A University of Texas at Austin study found that telecommuters work between five and seven more hours each week than those who work exclusively in an office. The research discovered that those who work from home are significantly less likely to work a standard 40-hour schedule and are more prone to working overtime.
The research, based on data from the National Longitudinal Survey of Youth 1979 panel and the U.S. Census Bureau's Current Population Survey, shows that telecommuting causes work to seep into an employee's home life. The study points to a 2008 Pew Networked Workers survey that revealed employees use technology, especially email, to perform work tasks even when sick or on vacation.
"Careful monitoring of this blurred boundary between work and home time and the erosion of 'normal working hours' in many professions can help us understand the expansion of work hours overall among salaried workers," said Jennifer Glass, the study's co-author and a University of Texas professor.

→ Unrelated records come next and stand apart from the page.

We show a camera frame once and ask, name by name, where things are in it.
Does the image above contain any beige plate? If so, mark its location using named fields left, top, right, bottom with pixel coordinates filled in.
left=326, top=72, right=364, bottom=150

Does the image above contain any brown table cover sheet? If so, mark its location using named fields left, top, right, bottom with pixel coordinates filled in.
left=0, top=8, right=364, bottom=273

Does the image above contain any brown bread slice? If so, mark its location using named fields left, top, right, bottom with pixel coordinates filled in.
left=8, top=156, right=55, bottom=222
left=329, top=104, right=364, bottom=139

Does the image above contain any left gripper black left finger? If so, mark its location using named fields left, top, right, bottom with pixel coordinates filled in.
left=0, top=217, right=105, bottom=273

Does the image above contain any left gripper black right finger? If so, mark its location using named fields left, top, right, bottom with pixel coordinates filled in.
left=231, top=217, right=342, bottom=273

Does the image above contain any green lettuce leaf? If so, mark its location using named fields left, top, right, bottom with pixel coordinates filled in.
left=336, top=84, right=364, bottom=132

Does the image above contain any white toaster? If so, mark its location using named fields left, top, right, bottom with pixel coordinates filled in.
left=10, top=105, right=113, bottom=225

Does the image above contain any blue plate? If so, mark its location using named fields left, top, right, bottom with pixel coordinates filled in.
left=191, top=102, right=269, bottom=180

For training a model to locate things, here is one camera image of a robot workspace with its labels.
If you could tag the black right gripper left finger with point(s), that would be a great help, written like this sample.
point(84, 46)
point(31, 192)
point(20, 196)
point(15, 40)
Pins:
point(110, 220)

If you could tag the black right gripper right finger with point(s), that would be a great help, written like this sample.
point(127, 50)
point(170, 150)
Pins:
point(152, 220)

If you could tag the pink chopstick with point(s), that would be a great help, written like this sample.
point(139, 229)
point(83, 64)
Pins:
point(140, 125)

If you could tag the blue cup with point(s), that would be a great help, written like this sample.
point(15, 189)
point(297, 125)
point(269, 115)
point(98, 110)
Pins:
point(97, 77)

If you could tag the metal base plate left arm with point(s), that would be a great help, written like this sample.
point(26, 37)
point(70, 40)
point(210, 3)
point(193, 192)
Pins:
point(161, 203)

Despite popular belief, parents trying to balance work and family needs aren't the employees most likely to work from home. The research found that parents with dependent children are no more likely to work from home than the population as a whole. It's employees with authority and status, who have more control of their work schedules, that are most likely to have the option to work remotely.
Based on the study, the researchers concluded that telecommuting is not very helpful in reducing work-family conflicts and instead appears to have allowed employers to impose longer workweeks.
The study, co-authored by University of Iowa associate professor Mary Noonan, was recently published in the Monthly Labor Review journal.